Moloney climbs to his feet with a grunt. ‘The brass put it about that she died in the escape craft wreck, to save face. But those of us with connections know they want her back bad. A hundred thousand credits bad.’
‘But—’
Moloney reaches towards my neck. I struggle, but three Rooks hold me firm, and there’s nothing to stop him from ripping the scarf away to reveal the livid scar.
‘There,’ he says. ‘Max-security prisoners wear full collars, not partial ones. They have to be surgically removed. She must have cut her own throat to get it off.’
Tears of rage fill my eyes. You don’t understand.
The wind howls, slamming the door against the wall, and an empty drum clatters to the ground.
‘Enough of this,’ Moloney barks. ‘Weather’s turning. Cuff her, get them all to the hold.’
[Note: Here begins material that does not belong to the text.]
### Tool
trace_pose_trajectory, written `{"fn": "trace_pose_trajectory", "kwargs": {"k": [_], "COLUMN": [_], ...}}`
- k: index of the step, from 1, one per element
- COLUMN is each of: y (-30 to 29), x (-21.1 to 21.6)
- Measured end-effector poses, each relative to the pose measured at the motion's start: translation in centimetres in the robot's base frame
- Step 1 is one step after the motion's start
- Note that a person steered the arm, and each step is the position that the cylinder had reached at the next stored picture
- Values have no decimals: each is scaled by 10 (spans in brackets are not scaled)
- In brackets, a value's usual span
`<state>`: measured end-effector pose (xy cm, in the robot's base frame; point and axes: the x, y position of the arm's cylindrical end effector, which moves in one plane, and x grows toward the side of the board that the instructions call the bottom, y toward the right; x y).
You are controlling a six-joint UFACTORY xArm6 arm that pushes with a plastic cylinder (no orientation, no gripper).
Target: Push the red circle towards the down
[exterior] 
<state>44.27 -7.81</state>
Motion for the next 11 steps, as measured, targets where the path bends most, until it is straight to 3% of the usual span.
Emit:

Hands sticky with engine grease bind my wrists behind me.
‘I’m not going with you,’ the General protests. ‘We have a deal.’
‘Deal’s not done ’til I get my money, sweet cheeks. And since you did for the wire here, looks like you’ll be our guest for a while. Jax, where’s the nearest wire?’
‘Prob’ly Depot Twelve,’ one of the Rooks answers. ‘Chances are we can score prisoner transfer there too.’
‘Good. You too, Silas, you taplicker. You’ll ride with us ’til I’m sure you ain’t going to run to the Accord.’
‘Moloney, I’d never.’
‘Shut up. Get to the ship.’
Hands pull me to my feet, dragging me through the broken wares. Past the beating of blood in my head, I hear the wind, I hear the voices that ride upon it, swirling from between the stars.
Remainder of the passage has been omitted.